Quando recebi a notificação que estava entre os selecionados, fiquei emocionada. Passamos por muita pressão e nervosismo para chegar até aqui, mas foi extremamente gratificante. Será uma grande experiência para fechar uma carreira de muitas competições. Não sei quando acontecerá outra Olímpiada no Brasil, mas tenho certeza que não haverá outra como essa. Quando digo que passamos pressão e nervoso foi uma coisa criada por nós mesmos, pois qualquer um gostaria de estar em nossos lugares, então precisamos nos dedicar muito. Tivemos três etapas de treinamento e mais o Evento-teste. Foi uma fase também muito gostosa, pois fizemos grandes amigos. A Fátima (Aparecida, coordenadora da arbitragem da CBB) é uma grande pessoa e agrega todos. Ficamos muito próximas dos estatísticos.

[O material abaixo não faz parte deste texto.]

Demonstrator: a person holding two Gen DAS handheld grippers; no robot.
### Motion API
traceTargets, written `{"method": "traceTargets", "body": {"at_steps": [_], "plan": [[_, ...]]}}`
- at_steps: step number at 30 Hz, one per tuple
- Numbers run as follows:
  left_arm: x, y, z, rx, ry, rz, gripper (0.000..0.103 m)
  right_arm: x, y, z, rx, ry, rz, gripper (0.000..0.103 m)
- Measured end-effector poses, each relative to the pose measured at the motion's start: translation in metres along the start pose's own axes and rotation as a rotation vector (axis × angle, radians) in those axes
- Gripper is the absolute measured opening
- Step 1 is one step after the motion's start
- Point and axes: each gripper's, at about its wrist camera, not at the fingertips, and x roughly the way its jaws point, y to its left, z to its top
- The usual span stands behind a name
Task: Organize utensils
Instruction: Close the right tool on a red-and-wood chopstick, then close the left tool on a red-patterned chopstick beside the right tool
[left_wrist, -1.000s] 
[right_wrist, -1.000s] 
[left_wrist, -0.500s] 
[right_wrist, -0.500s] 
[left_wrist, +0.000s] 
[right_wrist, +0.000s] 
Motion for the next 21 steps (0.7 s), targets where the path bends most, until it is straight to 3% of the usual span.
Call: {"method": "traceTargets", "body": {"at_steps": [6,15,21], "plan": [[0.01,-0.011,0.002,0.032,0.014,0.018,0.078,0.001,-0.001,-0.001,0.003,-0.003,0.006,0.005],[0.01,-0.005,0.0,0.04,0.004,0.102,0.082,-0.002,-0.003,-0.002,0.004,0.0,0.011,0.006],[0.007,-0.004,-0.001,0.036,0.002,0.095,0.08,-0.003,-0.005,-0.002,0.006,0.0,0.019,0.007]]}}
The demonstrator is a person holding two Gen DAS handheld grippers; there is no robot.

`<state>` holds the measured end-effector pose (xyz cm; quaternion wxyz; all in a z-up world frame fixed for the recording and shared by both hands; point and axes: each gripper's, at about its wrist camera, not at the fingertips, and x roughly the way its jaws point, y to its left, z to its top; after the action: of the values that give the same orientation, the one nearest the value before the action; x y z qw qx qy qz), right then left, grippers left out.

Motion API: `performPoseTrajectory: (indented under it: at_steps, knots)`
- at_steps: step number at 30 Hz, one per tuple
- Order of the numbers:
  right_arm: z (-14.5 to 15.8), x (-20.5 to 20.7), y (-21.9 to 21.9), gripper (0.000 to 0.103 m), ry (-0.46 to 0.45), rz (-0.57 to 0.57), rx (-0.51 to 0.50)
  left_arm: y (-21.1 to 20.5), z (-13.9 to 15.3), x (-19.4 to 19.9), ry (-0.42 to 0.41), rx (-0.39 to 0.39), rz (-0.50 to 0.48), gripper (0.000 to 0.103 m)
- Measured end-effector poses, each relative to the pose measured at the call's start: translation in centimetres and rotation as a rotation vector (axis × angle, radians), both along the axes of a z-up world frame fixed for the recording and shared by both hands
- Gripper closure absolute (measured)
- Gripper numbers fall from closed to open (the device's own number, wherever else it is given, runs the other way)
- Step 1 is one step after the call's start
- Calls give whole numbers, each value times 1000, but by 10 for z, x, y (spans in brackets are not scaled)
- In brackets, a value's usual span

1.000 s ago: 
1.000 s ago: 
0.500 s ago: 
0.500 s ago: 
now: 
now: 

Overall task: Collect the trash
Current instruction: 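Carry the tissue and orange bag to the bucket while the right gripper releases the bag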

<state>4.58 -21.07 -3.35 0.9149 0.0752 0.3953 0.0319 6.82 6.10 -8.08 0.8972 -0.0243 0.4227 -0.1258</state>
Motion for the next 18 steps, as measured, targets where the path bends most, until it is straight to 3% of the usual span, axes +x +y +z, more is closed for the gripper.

Como foi participar do Evento-teste?

Foi muito legal e inesquecível. Nos dois primeiros dias passamos por muitas palestras e aprendemos mecanismos novos que serão utilizados nos Jogos. Por exemplo, o dispositivo de tempo (24s) possui uma nova nomenclatura. Agora nós precisamos marcar os pontos e as faltas, e não só mais cantar como era feito anteriormente. Não dificultou o processo, mas é um novo jeito e precisamos treinar. Os engenheiros e técnicos que nos ensinaram foram muito pacientes e não deixaram dúvida pra ninguém. A paciência do ensinamento aumenta a responsabilidade. Além disso, em um evento destes estamos sendo observados o tempo todo.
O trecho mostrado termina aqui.